| EXERCISE DESCRIPTION |
Take the data below and extract the lines from the one with "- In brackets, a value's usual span" to the one with "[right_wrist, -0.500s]", inclusive, exactly as written.

| RECORDED INFORMATION |

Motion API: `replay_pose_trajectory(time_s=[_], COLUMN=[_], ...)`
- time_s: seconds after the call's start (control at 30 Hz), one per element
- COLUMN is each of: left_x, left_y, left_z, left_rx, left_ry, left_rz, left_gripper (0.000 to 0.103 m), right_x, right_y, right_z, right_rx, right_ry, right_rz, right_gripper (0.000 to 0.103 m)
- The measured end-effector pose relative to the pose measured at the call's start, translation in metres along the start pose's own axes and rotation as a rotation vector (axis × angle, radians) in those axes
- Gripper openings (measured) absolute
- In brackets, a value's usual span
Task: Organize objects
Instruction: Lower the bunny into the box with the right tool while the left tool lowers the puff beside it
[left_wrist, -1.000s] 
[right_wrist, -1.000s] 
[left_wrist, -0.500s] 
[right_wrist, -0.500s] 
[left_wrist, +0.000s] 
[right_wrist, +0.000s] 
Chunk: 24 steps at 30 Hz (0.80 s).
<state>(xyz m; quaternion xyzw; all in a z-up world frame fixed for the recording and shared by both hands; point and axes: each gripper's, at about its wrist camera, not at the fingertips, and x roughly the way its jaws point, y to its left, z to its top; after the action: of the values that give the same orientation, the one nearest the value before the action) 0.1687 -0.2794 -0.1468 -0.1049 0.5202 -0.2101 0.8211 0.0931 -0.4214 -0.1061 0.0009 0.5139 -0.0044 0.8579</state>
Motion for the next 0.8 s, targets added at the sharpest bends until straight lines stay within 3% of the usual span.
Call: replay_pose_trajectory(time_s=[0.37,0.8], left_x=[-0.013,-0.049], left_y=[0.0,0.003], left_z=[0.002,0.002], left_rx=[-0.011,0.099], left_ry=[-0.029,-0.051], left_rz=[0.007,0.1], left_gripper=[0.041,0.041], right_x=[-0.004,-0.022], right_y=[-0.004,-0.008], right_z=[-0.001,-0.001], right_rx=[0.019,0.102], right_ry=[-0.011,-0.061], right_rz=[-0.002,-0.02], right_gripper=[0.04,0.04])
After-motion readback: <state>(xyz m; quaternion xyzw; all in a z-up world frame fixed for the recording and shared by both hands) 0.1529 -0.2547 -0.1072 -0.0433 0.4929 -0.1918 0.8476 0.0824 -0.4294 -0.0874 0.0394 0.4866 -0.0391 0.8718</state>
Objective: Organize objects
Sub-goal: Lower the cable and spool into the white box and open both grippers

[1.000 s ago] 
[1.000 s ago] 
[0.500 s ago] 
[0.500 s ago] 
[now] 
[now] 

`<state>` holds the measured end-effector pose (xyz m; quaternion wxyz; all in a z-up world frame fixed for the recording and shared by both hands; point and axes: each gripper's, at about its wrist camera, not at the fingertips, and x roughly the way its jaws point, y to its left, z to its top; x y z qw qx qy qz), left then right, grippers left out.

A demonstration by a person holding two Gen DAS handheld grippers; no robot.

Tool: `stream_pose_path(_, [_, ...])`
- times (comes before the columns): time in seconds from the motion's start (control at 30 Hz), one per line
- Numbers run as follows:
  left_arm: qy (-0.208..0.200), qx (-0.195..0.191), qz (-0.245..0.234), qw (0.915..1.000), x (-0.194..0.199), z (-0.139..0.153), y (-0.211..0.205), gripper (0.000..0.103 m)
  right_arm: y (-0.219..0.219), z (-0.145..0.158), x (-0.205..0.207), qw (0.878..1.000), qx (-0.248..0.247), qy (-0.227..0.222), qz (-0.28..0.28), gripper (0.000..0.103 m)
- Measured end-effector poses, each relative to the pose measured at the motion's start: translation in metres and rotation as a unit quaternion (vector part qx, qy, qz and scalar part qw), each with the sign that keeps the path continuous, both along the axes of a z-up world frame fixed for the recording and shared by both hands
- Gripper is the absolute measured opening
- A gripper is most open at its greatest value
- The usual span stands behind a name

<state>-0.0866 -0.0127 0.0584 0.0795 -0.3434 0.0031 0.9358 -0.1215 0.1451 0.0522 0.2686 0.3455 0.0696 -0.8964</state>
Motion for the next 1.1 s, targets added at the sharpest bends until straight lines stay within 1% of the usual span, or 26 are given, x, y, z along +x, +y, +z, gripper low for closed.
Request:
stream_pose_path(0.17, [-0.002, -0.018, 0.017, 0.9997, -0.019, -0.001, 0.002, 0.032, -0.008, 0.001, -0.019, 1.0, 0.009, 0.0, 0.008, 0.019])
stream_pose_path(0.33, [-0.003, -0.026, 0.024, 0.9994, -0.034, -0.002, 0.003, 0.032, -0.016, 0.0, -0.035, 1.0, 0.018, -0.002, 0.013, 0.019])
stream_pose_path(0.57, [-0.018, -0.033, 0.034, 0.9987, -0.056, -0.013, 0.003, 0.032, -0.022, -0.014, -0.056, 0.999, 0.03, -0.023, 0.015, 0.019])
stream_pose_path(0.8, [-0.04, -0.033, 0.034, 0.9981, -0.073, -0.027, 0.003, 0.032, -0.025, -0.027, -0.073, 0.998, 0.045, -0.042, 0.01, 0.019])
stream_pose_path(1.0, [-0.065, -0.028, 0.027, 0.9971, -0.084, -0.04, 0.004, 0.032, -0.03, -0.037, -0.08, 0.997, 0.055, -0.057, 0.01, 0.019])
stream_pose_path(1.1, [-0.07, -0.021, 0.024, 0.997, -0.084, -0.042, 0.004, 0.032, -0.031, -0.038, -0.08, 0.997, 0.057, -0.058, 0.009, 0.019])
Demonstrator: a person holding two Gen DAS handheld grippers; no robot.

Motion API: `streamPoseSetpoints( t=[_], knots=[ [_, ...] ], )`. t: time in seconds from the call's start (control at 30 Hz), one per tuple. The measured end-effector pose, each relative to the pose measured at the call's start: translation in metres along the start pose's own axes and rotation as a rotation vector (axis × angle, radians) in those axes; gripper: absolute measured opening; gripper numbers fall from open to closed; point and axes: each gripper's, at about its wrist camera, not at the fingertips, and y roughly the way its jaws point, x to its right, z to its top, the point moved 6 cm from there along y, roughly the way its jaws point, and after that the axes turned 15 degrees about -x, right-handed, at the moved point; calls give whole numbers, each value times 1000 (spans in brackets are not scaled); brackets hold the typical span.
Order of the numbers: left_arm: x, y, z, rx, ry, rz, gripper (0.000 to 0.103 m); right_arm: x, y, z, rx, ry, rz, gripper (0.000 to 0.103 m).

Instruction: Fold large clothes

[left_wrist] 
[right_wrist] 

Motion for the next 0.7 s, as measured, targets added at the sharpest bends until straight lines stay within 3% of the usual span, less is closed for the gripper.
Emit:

| EXERCISE SOLUTION |
- In brackets, a value's usual span
Task: Organize objects
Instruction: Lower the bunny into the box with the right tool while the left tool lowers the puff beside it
[left_wrist, -1.000s] 
[right_wrist, -1.000s] 
[left_wrist, -0.500s] 
[right_wrist, -0.500s] 

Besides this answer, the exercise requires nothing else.